- **Your task**: Where the records below begin, start copying, and stop after the line that contains "Can you spot the hand-held left gripper right"; reproduce every line exactly but omit pictures.

Extracted data entries
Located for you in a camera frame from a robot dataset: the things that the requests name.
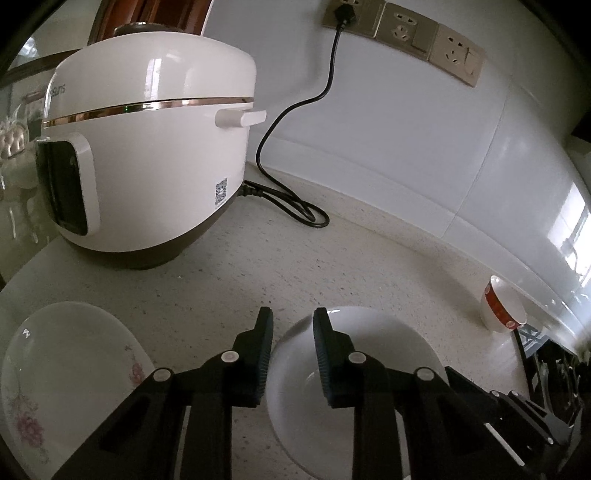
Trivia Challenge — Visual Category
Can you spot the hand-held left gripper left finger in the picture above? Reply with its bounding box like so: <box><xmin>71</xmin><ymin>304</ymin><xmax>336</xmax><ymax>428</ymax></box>
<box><xmin>51</xmin><ymin>306</ymin><xmax>274</xmax><ymax>480</ymax></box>

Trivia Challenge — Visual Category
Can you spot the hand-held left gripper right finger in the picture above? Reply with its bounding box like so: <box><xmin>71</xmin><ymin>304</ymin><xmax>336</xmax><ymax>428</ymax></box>
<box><xmin>313</xmin><ymin>308</ymin><xmax>522</xmax><ymax>480</ymax></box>

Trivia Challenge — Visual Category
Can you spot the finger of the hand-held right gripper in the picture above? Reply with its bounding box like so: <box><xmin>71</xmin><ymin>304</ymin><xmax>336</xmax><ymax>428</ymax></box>
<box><xmin>445</xmin><ymin>367</ymin><xmax>578</xmax><ymax>467</ymax></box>

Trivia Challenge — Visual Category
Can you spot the plain white bowl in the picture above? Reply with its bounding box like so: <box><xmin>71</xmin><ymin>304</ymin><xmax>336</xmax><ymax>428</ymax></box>
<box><xmin>267</xmin><ymin>305</ymin><xmax>448</xmax><ymax>480</ymax></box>

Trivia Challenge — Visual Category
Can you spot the white floral plate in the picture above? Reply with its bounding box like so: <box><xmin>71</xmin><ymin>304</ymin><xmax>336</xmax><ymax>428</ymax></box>
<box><xmin>0</xmin><ymin>301</ymin><xmax>156</xmax><ymax>472</ymax></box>

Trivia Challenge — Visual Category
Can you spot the black stove top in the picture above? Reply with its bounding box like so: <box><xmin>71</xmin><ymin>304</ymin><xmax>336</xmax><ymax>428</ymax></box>
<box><xmin>512</xmin><ymin>323</ymin><xmax>591</xmax><ymax>418</ymax></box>

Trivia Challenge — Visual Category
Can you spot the red patterned white bowl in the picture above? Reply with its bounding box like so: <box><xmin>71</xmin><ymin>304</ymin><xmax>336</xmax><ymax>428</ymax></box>
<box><xmin>479</xmin><ymin>275</ymin><xmax>528</xmax><ymax>332</ymax></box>

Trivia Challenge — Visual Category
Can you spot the white electric rice cooker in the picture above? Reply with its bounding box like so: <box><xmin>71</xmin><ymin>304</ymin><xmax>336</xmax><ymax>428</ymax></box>
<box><xmin>34</xmin><ymin>22</ymin><xmax>269</xmax><ymax>271</ymax></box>

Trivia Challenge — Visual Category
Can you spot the brown wooden panel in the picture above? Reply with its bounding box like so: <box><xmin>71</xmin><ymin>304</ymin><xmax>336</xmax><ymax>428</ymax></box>
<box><xmin>88</xmin><ymin>0</ymin><xmax>211</xmax><ymax>44</ymax></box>

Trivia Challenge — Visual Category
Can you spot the black power cable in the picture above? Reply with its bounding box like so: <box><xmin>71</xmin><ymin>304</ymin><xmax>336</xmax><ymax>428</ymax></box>
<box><xmin>238</xmin><ymin>0</ymin><xmax>358</xmax><ymax>228</ymax></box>

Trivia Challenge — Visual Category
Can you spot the beige wall socket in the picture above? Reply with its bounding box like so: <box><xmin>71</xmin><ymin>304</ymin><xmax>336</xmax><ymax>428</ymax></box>
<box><xmin>428</xmin><ymin>23</ymin><xmax>486</xmax><ymax>88</ymax></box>
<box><xmin>322</xmin><ymin>0</ymin><xmax>386</xmax><ymax>38</ymax></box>
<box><xmin>376</xmin><ymin>2</ymin><xmax>439</xmax><ymax>62</ymax></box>

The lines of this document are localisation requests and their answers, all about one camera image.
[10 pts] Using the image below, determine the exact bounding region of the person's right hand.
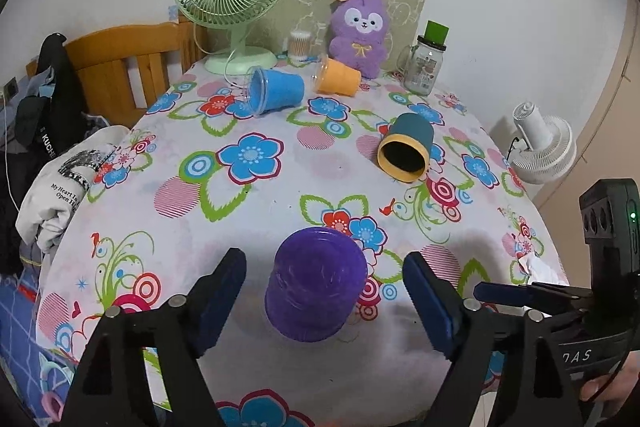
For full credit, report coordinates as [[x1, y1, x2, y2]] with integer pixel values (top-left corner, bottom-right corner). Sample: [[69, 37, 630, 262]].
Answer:
[[579, 353, 640, 421]]

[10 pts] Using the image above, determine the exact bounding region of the blue cup with clear lid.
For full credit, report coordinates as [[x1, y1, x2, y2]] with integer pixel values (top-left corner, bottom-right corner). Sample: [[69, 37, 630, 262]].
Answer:
[[248, 66, 306, 116]]

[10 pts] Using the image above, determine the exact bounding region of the cotton swab container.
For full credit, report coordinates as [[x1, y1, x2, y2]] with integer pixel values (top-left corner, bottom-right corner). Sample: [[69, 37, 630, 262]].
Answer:
[[288, 29, 314, 60]]

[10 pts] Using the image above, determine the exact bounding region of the beige wall poster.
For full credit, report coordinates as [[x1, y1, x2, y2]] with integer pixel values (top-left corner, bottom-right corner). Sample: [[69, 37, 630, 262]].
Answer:
[[270, 0, 431, 76]]

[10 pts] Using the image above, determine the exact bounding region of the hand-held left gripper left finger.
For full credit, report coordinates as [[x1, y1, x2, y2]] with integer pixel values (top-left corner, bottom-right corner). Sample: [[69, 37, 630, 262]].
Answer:
[[60, 248, 247, 427]]

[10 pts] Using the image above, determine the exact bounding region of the teal cup with yellow rim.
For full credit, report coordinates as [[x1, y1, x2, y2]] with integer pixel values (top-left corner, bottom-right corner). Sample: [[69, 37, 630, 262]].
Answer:
[[377, 112, 434, 184]]

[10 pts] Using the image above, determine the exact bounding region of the orange cup with clear lid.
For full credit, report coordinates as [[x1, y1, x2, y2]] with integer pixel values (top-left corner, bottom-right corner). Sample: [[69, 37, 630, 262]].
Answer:
[[312, 55, 362, 98]]

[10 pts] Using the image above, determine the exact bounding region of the purple plush toy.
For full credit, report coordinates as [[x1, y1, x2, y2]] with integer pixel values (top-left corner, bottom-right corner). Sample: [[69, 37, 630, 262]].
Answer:
[[327, 0, 390, 80]]

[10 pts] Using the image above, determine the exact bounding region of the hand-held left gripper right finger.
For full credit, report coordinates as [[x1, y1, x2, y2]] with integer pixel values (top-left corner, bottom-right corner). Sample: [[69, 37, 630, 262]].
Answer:
[[403, 251, 586, 427]]

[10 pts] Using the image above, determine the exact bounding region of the glass jar with green lid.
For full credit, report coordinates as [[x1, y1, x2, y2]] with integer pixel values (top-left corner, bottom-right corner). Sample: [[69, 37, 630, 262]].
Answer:
[[397, 20, 450, 96]]

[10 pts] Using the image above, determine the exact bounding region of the black jacket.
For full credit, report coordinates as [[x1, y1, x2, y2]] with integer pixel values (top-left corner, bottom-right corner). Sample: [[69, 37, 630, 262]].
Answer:
[[13, 33, 92, 158]]

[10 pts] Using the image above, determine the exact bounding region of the white printed shirt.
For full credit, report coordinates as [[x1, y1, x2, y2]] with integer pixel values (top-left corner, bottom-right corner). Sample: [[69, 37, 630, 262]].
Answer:
[[15, 125, 132, 254]]

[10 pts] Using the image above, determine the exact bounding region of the wooden chair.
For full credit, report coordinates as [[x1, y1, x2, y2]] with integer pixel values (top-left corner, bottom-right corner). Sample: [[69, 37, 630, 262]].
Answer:
[[25, 18, 211, 128]]

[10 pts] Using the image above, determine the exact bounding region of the purple plastic cup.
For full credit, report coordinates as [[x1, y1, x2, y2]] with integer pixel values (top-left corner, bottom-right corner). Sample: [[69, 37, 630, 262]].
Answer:
[[264, 228, 369, 342]]

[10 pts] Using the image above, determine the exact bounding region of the white clip fan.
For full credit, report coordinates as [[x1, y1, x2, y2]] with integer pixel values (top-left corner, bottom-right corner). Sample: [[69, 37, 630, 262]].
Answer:
[[501, 101, 579, 186]]

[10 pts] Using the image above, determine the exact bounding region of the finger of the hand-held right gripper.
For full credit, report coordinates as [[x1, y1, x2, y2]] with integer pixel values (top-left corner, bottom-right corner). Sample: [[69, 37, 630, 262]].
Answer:
[[473, 281, 595, 315]]

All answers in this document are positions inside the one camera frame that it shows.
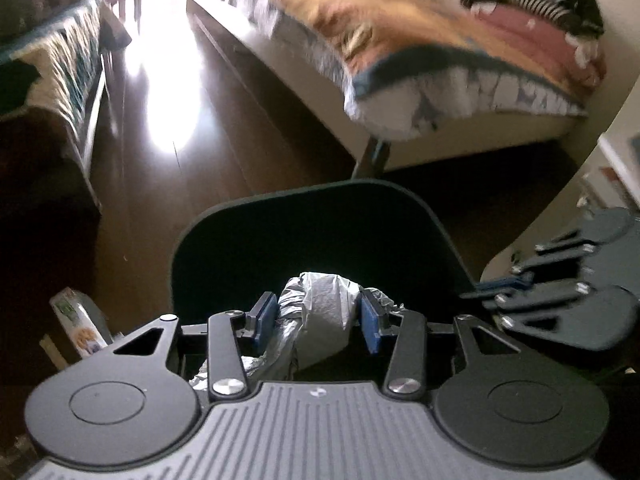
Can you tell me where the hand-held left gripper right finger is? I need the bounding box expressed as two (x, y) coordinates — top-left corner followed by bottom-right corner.
(359, 291), (523, 402)

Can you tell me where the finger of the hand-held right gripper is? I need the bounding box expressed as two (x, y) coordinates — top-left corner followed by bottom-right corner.
(510, 230), (597, 278)
(459, 277), (602, 333)

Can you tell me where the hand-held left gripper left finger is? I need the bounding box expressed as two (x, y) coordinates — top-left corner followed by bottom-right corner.
(114, 291), (279, 402)

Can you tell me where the silver plastic bag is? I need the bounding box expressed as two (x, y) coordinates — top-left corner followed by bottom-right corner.
(190, 271), (407, 391)

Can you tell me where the black trash bin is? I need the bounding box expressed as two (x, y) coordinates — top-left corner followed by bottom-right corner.
(169, 178), (477, 376)

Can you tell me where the white shelf unit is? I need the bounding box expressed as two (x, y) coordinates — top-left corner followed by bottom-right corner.
(577, 130), (640, 213)

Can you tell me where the dark bed leg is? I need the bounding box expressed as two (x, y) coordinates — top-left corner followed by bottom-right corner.
(351, 136), (392, 182)

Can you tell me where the printed cardboard box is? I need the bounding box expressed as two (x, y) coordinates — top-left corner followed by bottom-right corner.
(49, 287), (112, 362)

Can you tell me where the sofa with patterned cover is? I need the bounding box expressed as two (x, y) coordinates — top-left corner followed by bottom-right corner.
(0, 0), (132, 213)

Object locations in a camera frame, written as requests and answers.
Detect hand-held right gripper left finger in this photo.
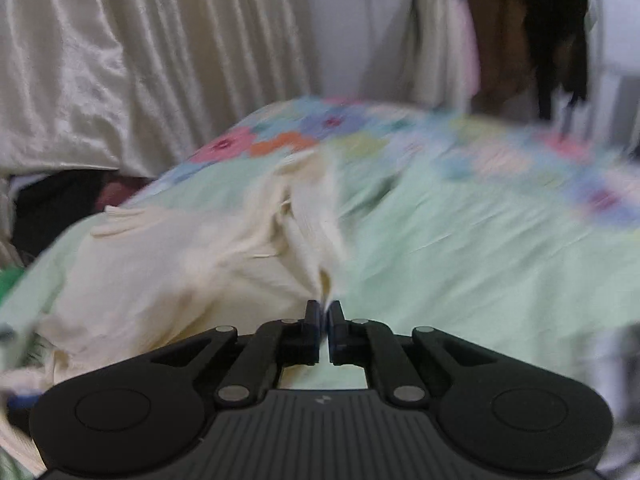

- **Result**:
Located for you in a camera frame from a robot dataset: the things that the requests name.
Trivia Challenge — Visual Category
Can you spot the hand-held left gripper left finger in the picture above? Reply with its bounding box like so: <box><xmin>71</xmin><ymin>304</ymin><xmax>336</xmax><ymax>428</ymax></box>
<box><xmin>51</xmin><ymin>306</ymin><xmax>274</xmax><ymax>480</ymax></box>

Trivia Challenge — Visual Category
Can you spot the hand-held left gripper right finger in the picture above? Reply with its bounding box like so: <box><xmin>71</xmin><ymin>304</ymin><xmax>336</xmax><ymax>428</ymax></box>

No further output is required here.